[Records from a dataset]
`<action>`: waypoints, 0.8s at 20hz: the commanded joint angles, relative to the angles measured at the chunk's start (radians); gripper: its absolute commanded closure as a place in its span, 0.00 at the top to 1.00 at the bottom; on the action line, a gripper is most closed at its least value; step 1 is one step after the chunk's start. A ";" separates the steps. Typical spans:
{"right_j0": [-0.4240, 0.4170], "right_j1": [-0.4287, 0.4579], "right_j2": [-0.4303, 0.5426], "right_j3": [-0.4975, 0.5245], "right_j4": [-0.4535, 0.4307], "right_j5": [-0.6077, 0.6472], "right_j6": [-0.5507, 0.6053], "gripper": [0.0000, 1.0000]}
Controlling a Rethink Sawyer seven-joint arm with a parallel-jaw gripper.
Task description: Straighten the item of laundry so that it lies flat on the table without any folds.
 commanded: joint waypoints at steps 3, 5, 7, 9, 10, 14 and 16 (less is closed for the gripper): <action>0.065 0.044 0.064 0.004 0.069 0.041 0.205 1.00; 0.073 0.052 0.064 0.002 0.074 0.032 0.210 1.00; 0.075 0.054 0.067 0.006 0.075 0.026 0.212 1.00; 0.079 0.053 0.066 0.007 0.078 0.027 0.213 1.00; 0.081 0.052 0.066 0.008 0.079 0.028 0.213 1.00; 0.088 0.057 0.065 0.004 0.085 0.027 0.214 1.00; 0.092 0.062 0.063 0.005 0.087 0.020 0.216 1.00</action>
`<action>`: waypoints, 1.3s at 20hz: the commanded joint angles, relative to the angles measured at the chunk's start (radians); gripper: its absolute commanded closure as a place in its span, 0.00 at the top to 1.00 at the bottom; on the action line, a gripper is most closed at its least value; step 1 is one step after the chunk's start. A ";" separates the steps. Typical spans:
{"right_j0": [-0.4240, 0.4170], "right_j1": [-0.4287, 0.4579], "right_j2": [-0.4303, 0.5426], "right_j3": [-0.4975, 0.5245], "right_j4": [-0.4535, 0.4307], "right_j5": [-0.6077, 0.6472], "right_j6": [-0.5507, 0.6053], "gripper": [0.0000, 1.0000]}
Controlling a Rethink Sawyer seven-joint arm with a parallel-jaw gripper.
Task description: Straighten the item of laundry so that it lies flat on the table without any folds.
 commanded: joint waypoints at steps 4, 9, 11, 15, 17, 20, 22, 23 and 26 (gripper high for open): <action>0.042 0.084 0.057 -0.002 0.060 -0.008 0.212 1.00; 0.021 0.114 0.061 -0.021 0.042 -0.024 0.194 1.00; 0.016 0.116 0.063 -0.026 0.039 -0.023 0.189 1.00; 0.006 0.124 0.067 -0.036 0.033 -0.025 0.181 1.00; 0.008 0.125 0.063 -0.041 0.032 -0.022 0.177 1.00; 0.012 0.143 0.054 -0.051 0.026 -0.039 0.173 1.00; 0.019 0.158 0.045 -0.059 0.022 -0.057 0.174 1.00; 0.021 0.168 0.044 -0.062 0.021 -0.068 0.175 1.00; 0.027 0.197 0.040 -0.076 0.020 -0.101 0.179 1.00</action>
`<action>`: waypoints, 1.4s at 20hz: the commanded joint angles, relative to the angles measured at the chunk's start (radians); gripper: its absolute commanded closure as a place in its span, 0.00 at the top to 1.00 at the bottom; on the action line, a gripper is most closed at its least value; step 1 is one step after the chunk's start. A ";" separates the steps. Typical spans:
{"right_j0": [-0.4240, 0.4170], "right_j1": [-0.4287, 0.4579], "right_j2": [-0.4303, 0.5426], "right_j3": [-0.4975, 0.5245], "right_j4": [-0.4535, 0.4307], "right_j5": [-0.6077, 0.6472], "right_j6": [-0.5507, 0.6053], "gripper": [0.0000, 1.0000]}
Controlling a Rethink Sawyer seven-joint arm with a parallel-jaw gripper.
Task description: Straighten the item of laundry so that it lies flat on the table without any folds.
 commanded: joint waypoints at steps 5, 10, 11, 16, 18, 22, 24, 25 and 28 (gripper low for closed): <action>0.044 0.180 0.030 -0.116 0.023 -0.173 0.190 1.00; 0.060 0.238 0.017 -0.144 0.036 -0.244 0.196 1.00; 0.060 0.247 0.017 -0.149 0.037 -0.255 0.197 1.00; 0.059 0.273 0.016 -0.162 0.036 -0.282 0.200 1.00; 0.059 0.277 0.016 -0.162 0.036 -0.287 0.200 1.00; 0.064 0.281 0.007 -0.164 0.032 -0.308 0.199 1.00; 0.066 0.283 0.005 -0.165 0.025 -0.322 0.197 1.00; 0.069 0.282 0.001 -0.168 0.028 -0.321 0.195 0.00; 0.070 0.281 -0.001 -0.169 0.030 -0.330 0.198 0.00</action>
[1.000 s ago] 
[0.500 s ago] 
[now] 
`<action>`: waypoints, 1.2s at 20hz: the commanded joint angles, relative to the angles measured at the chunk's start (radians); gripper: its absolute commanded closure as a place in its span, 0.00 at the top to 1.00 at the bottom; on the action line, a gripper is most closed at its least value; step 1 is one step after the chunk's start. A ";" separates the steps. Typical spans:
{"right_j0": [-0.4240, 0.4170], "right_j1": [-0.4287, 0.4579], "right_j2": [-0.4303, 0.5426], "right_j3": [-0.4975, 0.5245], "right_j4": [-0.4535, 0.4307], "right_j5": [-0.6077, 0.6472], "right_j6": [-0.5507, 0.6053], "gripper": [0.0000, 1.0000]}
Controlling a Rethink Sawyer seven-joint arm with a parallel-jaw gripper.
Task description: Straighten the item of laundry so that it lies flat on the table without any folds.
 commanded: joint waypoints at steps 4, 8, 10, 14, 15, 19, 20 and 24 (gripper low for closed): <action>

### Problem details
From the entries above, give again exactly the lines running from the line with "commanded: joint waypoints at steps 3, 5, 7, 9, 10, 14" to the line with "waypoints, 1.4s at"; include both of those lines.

### The completed task
 commanded: joint waypoints at steps 3, 5, 7, 9, 10, 14 and 16 (less is closed for the gripper): <action>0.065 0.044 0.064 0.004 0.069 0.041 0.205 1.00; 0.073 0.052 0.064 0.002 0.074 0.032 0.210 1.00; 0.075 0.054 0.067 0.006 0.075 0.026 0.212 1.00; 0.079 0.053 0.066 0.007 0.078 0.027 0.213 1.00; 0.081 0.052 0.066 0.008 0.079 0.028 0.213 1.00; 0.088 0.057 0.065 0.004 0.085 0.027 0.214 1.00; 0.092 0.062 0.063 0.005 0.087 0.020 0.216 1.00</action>
`<action>`: waypoints, 1.3s at 20hz: the commanded joint angles, relative to the angles measured at the chunk's start (radians); gripper: its absolute commanded closure as a place in its span, 0.00 at the top to 1.00 at the bottom; on the action line, a gripper is most closed at its least value; step 1 is one step after the chunk's start. A ";" separates the steps. Typical spans:
{"right_j0": [-0.4240, 0.4170], "right_j1": [-0.4287, 0.4579], "right_j2": [-0.4303, 0.5426], "right_j3": [-0.4975, 0.5245], "right_j4": [-0.4535, 0.4307], "right_j5": [-0.6077, 0.6472], "right_j6": [-0.5507, 0.6053], "gripper": [0.0000, 1.0000]}
Controlling a Rethink Sawyer seven-joint arm with a parallel-jaw gripper.
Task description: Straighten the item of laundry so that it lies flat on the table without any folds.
 commanded: joint waypoints at steps 4, 9, 11, 15, 17, 20, 22, 23 and 26 (gripper high for open): <action>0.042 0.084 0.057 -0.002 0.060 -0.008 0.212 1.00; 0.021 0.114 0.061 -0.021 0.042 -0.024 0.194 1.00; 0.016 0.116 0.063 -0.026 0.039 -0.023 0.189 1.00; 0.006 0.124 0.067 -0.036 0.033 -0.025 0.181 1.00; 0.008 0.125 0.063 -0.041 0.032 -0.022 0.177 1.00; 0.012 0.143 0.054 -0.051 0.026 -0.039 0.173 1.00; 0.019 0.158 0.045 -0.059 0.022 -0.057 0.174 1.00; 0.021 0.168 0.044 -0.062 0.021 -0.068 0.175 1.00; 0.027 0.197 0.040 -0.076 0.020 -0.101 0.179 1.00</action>
`<action>`: waypoints, 1.4s at 20hz: the commanded joint angles, relative to the angles measured at the chunk's start (radians); gripper: its absolute commanded closure as a place in its span, 0.00 at the top to 1.00 at the bottom; on the action line, a gripper is most closed at its least value; step 1 is one step after the chunk's start. A ";" separates the steps. Typical spans:

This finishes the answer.